Ancora non attiva nel Lazio ma scaricabile, l’App Immuni in vetta alle classifiche! Secondo il ministro Pisano “gli Italiani hanno capito” 500mila download a due giorni dal lancio dell’applicazione nata per monitorare gli spostamenti. Ancora è da capire come potrà essere utile a livello sanitario se contemporaneamente non sono disponibili i tamponi per tutti, intanto viene pubblicizzata e scaricata. Un altro strumento, al pari della mascherina, che evidentemente tranquillizza il popolo, diviso tra chi in nome della privacy ne prende le distanze e chi risponde ricordando che la privacy l’abbiamo regalata per gioco da tempo. Il punto è un altro: a che serve? come può essere utile a tutelare la salute e prevenire contagi a catena una semplice informazione se non è seguita da una strategia sanitaria. Ancora non è stato spiegato come d’altronde non è mai stato spiegato da dove è spuntato il virus, come agisce e come si argina. Il perché dei decessi a pioggia in Lombardia e le eventuali responsabilità delle scelte errate. É bene ricordare che non sono stati pochi gli italiani bloccati in casa in quarantena preventiva in attesa di poter fare un tampone ben oltre i 14 giorni dichiarati, anche 50 giorni sono passati al telefono implorando un controllo e il sacrosanto diritto di sapere se si era positivi o meno. Così come sono tanti in attesa di risposte sulle motivazioni di una cremazione del parente svanito nelle corsie degli ospedali. Certo l’isolamento prima e il distanziamento poi ha arginato la crisi ma di certo risposte chiare non sono mai state date. Basta pensare alle contrastanti opinioni diffuse nei social dai stessi medici a cui si fa riferimento, le chiacchiere e le accuse reciproche. Normale che poi le stesse animosità siano presenti tra i cittadini che nel frattempo messi gli uni contro gli altri tentano di sopravvivere come in un videogame.
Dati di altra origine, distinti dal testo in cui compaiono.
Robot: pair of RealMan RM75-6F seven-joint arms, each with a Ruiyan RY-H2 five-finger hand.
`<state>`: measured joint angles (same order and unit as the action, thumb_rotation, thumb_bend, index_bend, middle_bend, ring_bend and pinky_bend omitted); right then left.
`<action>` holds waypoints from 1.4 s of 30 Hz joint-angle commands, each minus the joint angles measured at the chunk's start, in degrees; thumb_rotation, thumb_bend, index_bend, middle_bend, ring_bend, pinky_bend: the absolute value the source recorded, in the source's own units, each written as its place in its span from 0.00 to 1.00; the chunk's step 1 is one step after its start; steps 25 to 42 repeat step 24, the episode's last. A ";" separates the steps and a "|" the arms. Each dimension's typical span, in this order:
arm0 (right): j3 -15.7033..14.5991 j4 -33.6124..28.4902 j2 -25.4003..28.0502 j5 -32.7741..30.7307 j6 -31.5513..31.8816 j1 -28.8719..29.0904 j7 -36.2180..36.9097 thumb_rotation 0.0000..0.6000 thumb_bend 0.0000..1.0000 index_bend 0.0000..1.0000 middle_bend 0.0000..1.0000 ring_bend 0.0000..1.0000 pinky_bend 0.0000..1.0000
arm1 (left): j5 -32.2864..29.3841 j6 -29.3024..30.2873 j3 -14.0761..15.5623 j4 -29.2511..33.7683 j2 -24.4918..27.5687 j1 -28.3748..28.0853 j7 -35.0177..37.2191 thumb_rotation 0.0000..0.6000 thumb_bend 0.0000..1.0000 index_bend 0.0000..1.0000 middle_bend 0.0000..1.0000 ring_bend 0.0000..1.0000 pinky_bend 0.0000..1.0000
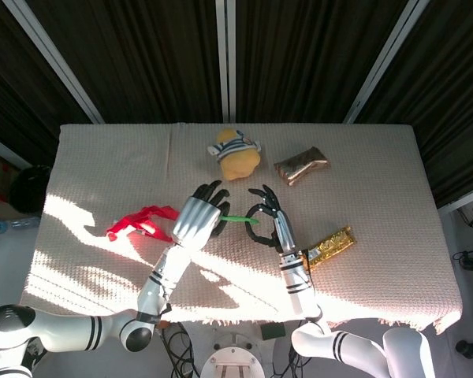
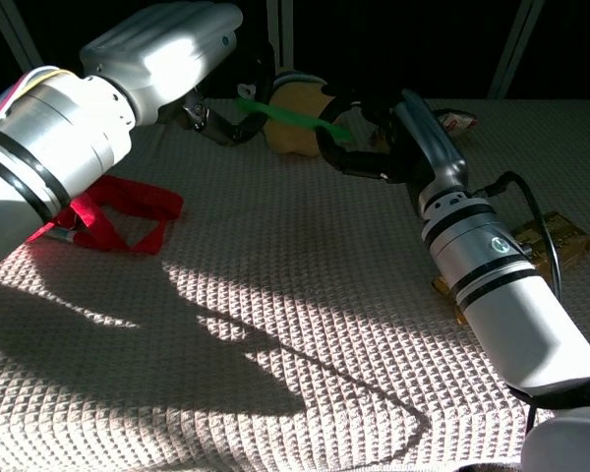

Anche l’applicazione non è per tutti, come i bonus. L’Italia non si smentisce nel fare differenze, sembra che alcuni smartphone sono tagliati fuori in quanto il contact tracing richiede alcuni requisiti di sistema per funzionare che non tutti i dispositivi supportano. (iPhone 6 e precedenti) un esempio. Infine la tempistica, nella fase 3 Immuni è la priorità?